Enforcement expectations make this explicit: facilities must investigate root causes and implement corrective actions when thresholds are exceeded. But without real-time data, that analysis is slower, more expensive, and less certain than it needs to be. Critical insight fades into background noise.
Too often, leadership spends more energy explaining the past than preventing the next event.

The Shift: From Snapshots to Real-Time Stewardship

The good news: this limitation no longer has to define the future.

Advances in sensing, connectivity, and analytics are enabling a fundamentally different operating model—one built on system-wide, real-time, risk-informed control. Time becomes a first-class variable.

Continuous optical spectroscopy technologies, such as cavity ring-down spectroscopy (CRDS), deliver stable, high-precision field measurements at ppb—and even ppt—levels. This continuity makes events visible as they form, allowing operators to understand trajectory, intervene early, and verify outcomes.

The result is more than better monitoring. It is a transformation from periodic human inspection to continuous system insight.
When real-time detection is combined with predictive analytics and structured RCA workflows, operators can focus resources on the few high-impact events that truly matter. Reactive surveys and forensic investigations decline. O&M spending shifts from response to prevention—and ultimately decreases while risk falls.

This is not incremental improvement.
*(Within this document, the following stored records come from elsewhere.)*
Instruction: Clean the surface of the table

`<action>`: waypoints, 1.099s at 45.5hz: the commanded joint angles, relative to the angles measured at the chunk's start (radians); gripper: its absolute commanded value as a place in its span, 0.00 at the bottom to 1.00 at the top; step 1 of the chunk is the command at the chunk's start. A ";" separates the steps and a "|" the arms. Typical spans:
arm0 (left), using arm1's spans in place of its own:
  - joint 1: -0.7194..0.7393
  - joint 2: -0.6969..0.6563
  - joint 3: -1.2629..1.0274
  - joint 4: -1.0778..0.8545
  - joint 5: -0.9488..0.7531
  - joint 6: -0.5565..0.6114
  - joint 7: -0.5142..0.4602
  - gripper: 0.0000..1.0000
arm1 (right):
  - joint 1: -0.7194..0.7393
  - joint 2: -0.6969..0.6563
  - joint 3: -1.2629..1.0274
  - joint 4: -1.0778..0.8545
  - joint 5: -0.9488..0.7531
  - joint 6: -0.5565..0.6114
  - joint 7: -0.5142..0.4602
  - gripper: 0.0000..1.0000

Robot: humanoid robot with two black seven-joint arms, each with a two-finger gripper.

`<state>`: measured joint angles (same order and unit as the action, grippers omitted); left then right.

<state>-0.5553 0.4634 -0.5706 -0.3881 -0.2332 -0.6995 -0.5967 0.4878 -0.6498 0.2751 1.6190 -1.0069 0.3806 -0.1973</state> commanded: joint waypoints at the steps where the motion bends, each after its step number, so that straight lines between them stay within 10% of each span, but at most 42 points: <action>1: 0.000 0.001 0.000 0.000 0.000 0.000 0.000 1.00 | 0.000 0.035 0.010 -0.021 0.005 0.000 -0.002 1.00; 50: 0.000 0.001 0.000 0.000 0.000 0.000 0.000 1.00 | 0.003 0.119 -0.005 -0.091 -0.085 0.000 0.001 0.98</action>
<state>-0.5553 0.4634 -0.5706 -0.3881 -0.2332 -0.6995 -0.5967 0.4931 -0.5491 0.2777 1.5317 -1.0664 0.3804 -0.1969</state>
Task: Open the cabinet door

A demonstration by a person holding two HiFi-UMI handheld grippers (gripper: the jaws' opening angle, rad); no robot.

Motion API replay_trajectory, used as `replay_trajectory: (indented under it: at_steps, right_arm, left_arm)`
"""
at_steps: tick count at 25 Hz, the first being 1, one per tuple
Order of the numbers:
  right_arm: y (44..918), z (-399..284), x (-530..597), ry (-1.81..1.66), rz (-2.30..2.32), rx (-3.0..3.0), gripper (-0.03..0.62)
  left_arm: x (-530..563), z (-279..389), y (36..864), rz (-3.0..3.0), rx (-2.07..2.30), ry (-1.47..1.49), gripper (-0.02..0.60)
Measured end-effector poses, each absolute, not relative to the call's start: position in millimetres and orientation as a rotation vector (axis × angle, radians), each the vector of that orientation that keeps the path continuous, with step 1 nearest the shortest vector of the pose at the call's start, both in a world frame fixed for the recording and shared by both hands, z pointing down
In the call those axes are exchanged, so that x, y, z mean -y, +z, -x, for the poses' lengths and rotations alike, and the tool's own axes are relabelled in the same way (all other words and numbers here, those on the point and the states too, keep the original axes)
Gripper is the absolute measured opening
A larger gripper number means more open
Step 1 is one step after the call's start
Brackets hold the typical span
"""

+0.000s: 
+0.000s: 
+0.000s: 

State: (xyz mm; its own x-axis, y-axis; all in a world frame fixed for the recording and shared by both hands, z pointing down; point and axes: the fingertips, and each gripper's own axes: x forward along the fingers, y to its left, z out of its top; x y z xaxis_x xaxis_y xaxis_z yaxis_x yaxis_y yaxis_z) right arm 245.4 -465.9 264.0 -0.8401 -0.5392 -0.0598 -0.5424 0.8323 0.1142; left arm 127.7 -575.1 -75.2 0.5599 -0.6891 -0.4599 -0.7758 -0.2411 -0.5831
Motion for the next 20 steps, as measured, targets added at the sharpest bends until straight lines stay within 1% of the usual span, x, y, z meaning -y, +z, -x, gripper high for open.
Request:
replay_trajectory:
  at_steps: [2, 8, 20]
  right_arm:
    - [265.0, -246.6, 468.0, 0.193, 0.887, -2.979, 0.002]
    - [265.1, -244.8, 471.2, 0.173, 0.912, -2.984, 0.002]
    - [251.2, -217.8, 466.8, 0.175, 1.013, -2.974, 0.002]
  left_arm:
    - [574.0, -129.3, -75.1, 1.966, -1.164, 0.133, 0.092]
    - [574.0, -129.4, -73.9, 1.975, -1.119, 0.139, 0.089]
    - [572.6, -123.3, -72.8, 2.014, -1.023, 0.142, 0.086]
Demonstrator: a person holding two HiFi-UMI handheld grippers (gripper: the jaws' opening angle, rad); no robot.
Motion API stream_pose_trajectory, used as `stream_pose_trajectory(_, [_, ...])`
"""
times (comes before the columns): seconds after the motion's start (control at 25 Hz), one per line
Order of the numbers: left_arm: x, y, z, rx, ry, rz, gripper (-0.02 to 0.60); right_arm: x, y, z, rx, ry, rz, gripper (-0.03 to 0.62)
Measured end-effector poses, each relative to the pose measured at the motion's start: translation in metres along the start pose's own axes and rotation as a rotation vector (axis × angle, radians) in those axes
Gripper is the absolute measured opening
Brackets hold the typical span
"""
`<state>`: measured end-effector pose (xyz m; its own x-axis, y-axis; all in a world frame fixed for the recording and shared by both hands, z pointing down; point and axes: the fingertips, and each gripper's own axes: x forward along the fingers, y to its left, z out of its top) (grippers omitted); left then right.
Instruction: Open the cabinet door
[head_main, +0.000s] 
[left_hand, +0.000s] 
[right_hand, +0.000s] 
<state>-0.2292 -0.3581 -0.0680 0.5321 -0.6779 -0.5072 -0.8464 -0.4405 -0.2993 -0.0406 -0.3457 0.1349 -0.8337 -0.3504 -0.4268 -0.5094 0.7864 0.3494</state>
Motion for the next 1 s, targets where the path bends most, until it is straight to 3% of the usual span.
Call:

It is a paradigm shift: from passive documentation to proactive operational control.
 

A New Operating Premise

With continuous measurement and integrated context, facilities gain defensible start/stop timing, causal alignment, and rapid verification of corrective actions. The objective becomes unambiguous: no exceedance, ever again—not as aspiration, but as an operating premise.
The future plant runs on an evidence-rich clock that prioritizes high-impact moments, closes loops in minutes, and embeds prevention into daily operations.

The era of snapshots is ending. Stewardship, finally, is becoming real-time.